Anthropic surpasses OpenAI in annual revenue — and both are heading for IPO
Anthropic has overtaken OpenAI in annualized revenue, reaching $30 billion ARR by April 2026 against OpenAI's $25 billion — a reversal that few predicted just a few months ago. As recently as Q1 2026, OpenAI still led by roughly $1 billion in quarterly revenue ($5.7B vs. $4.8B). The gap flipped fast, and the timing couldn't be more consequential: both companies are racing toward late-2026 IPOs where revenue trajectory will define their valuations.
The enterprise bet paying off
Anthropic's surge is largely driven by one product: Claude Code. The AI coding assistant now generates over $2.5 billion in ARR on its own and holds a 54% share of the enterprise coding market, compared to OpenAI's 21%, according to The Information. That's not a niche advantage — it's a structural one. Around 80% of Anthropic's revenue comes from enterprise contracts, while OpenAI still leans heavily on consumer subscriptions (about 85% of its mix). Businesses paying for AI tools at scale tend to be stickier customers than individual ChatGPT subscribers.

Anthropic's "safety-first" development philosophy, once seen as a brake on speed, has become a genuine sales pitch to risk-conscious corporate buyers. Large organizations worried about AI reliability and compliance are increasingly choosing Claude over ChatGPT for internal workflows.
The IPO math
Both companies are targeting public listings in late 2026. Anthropic is aiming for October at a valuation of $900 billion or more; OpenAI is eyeing September at somewhere between $852 billion and $1 trillion. The sequencing matters. Anthropic projects positive free cash flow by 2027, while OpenAI is expected to post around $14 billion in losses in 2026 — a gap that institutional investors will scrutinize closely when both S-1 filings land.
OpenAI's internal turbulence hasn't helped. While Sam Altman navigated boardroom crises and pursued chip manufacturing ambitions, Anthropic quietly signed up large enterprise clients. The company was founded by former OpenAI researchers — Dario Amodei among them — who left over strategic disagreements. The revenue numbers suggest their bet on a narrower, enterprise-focused model is, at least for now, the right one.
What comes next
Neither company's IPO timeline is locked in.
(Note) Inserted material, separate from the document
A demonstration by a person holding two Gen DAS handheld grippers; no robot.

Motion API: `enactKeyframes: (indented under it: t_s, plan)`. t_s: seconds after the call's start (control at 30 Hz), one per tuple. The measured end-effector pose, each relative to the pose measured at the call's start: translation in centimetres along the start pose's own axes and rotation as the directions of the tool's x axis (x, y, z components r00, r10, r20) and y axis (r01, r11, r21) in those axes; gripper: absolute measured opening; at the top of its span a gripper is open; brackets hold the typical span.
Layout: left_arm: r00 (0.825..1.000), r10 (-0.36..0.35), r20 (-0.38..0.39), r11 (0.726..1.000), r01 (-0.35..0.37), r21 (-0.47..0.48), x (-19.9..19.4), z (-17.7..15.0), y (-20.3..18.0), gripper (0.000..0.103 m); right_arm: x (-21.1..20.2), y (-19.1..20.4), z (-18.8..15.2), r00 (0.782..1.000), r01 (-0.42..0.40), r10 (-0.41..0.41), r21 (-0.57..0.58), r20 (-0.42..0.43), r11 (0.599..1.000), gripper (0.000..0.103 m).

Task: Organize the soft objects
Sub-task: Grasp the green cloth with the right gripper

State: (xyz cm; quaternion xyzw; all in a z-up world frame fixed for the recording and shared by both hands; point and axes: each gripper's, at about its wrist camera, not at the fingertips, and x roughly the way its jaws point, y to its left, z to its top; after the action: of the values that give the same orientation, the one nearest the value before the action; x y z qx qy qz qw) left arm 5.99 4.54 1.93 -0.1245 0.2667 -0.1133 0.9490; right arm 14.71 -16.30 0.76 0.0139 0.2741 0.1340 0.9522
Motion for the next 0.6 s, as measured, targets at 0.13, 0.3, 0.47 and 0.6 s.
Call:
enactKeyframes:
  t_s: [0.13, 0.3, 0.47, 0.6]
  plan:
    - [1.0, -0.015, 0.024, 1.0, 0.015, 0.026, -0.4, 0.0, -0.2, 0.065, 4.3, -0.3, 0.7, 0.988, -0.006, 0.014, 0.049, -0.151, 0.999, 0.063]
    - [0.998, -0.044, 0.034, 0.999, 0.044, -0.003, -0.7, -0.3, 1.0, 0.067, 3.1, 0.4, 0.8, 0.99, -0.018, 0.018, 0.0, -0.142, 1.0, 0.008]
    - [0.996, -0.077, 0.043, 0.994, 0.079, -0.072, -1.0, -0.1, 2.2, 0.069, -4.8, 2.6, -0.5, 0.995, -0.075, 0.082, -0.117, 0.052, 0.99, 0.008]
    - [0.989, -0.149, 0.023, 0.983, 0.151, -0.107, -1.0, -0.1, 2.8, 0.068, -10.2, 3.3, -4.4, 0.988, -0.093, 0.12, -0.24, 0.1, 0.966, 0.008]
Regulatory filings haven't been submitted, and some forecasters put Anthropic's listing as late as March 2027. OpenAI's CFO has also been publicly cautious about committing to a date. The revenue lead is real, but the accounting is complicated: Anthropic's gross figures include revenue flowing through AWS and Google Cloud partnerships, and OpenAI has disputed how that should be counted. Both sets of books will face scrutiny once S-1 filings are made public.
What's clear is that the AI market's center of gravity has shifted. Consumer hype built ChatGPT's brand; enterprise contracts are now building Anthropic's business.